» About this exercise: Copy out each line of the material in which the word "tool" can be found.

======== Provided data

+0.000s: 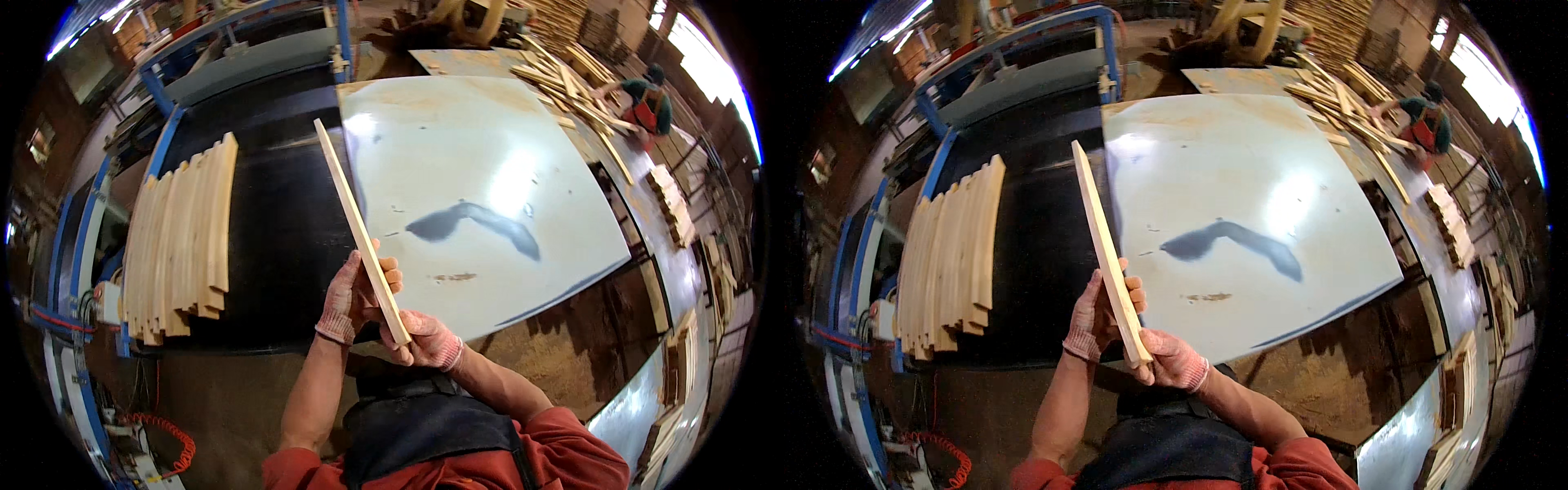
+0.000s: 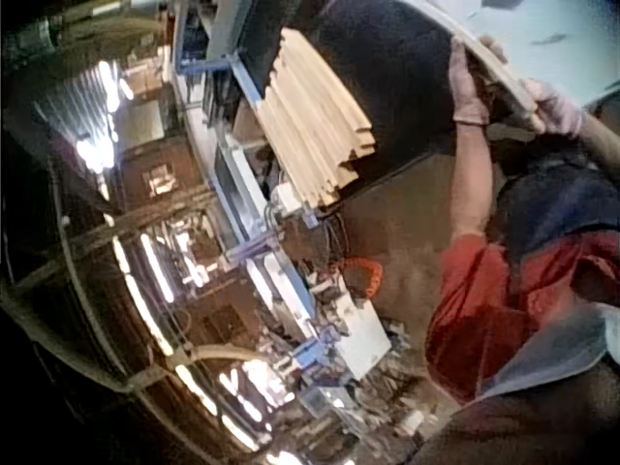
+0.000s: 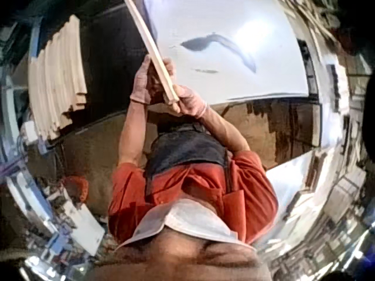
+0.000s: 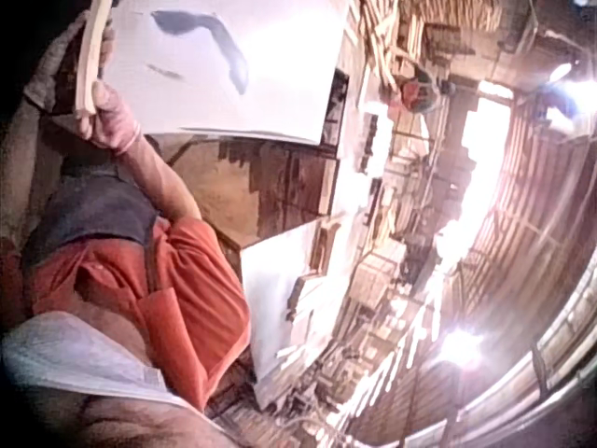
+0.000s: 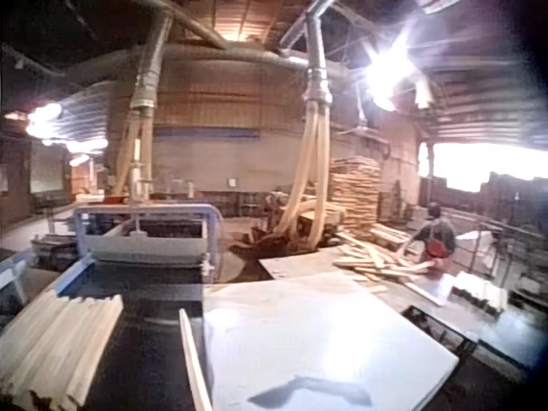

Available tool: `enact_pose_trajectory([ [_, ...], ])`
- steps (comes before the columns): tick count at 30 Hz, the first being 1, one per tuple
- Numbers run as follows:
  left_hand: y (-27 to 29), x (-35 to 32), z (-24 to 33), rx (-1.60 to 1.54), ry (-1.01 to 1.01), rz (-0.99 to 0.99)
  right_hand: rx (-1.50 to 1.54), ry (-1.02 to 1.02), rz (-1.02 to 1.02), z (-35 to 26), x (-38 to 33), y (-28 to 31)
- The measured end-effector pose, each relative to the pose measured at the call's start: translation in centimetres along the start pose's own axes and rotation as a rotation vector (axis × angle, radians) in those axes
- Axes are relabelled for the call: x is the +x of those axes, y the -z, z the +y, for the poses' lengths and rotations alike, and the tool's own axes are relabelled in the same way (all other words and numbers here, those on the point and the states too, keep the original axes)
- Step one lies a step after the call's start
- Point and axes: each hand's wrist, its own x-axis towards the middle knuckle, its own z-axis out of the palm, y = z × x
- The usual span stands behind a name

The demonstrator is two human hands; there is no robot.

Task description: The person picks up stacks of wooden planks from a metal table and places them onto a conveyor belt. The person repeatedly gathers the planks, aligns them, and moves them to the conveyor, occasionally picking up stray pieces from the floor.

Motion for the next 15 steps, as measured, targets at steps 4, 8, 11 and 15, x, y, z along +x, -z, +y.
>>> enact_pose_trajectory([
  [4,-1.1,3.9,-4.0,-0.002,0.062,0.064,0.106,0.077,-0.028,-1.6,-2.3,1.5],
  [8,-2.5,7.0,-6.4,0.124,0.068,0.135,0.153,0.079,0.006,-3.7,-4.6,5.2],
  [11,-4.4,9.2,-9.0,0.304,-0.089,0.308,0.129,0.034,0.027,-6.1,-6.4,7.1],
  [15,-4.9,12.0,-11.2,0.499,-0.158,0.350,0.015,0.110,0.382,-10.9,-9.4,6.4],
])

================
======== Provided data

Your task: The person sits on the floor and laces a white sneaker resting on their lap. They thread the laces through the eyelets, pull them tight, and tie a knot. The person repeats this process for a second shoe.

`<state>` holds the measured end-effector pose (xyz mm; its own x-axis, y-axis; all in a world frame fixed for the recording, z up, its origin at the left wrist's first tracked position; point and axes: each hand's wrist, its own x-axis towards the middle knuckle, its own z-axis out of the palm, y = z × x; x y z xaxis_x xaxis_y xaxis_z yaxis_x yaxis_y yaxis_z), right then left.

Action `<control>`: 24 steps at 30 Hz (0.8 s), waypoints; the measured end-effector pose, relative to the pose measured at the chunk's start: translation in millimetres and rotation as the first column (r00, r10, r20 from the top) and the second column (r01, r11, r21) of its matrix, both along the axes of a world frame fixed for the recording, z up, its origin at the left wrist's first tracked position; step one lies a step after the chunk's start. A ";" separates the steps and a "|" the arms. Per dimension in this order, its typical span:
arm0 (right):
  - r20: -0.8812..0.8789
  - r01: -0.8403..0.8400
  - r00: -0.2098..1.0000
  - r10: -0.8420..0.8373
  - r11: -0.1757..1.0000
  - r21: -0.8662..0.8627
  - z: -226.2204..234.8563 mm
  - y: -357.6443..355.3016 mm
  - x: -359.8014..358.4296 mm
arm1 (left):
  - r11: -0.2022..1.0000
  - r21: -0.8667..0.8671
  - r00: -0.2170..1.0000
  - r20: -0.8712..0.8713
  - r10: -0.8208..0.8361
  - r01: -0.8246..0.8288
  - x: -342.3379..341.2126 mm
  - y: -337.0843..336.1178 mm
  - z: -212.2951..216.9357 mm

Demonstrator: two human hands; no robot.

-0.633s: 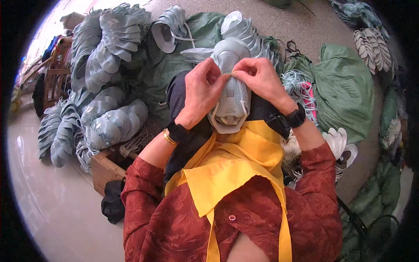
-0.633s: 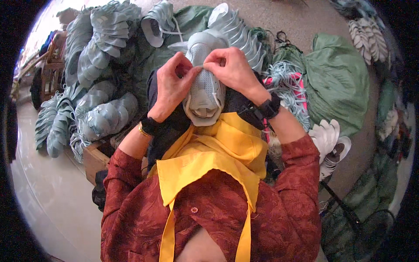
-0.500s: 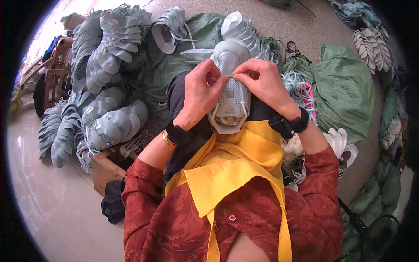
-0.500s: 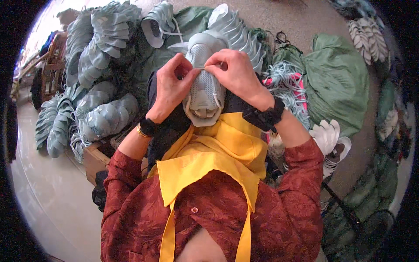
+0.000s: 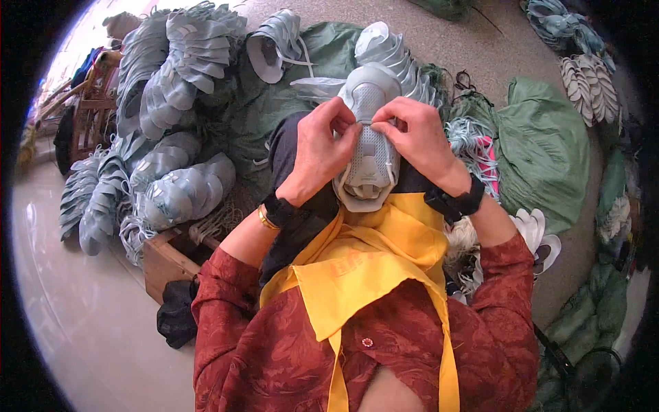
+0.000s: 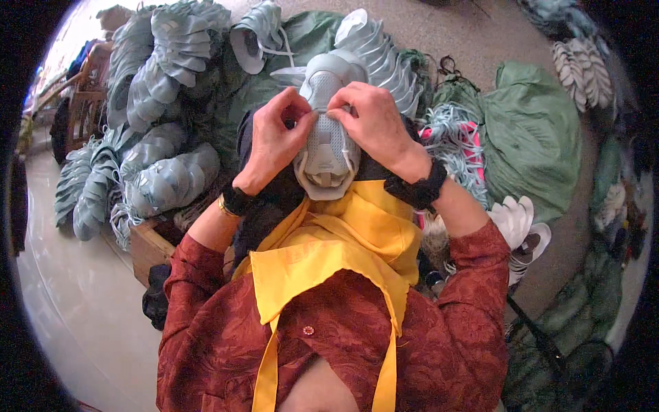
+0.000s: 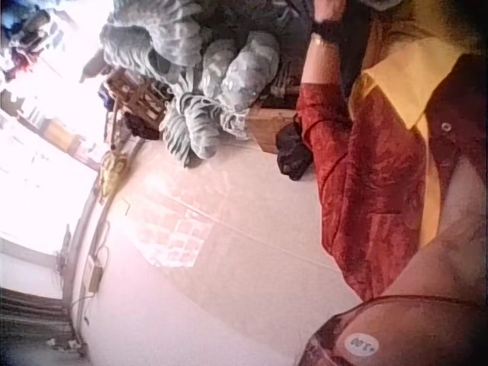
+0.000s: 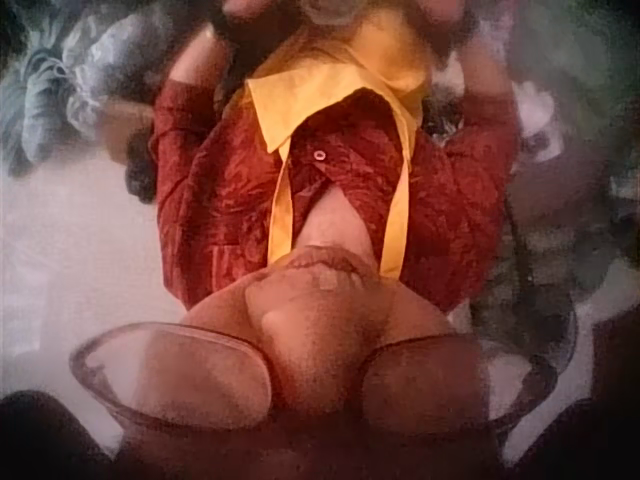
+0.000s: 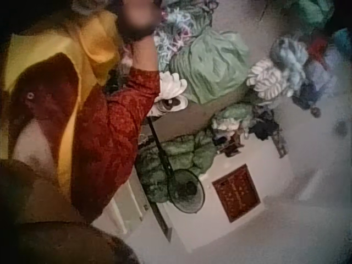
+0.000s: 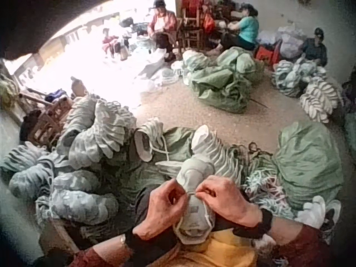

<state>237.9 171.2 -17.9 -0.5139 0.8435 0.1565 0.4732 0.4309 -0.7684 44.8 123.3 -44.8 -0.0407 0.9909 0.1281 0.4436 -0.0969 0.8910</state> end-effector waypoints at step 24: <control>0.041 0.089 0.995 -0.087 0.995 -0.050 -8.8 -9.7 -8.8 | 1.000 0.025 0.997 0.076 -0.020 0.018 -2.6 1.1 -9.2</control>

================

» Task answer:
Available tool: `enact_pose_trajectory([ [_, ...], ])`
- Axes are relabelled for the call: x is the +x of those axes, y the -z, z the +y, for the poses' lengths and rotations alike, and the tool's own axes are relabelled in the same way (all other words and numbers here, those on the point and the states too, keep the original axes)

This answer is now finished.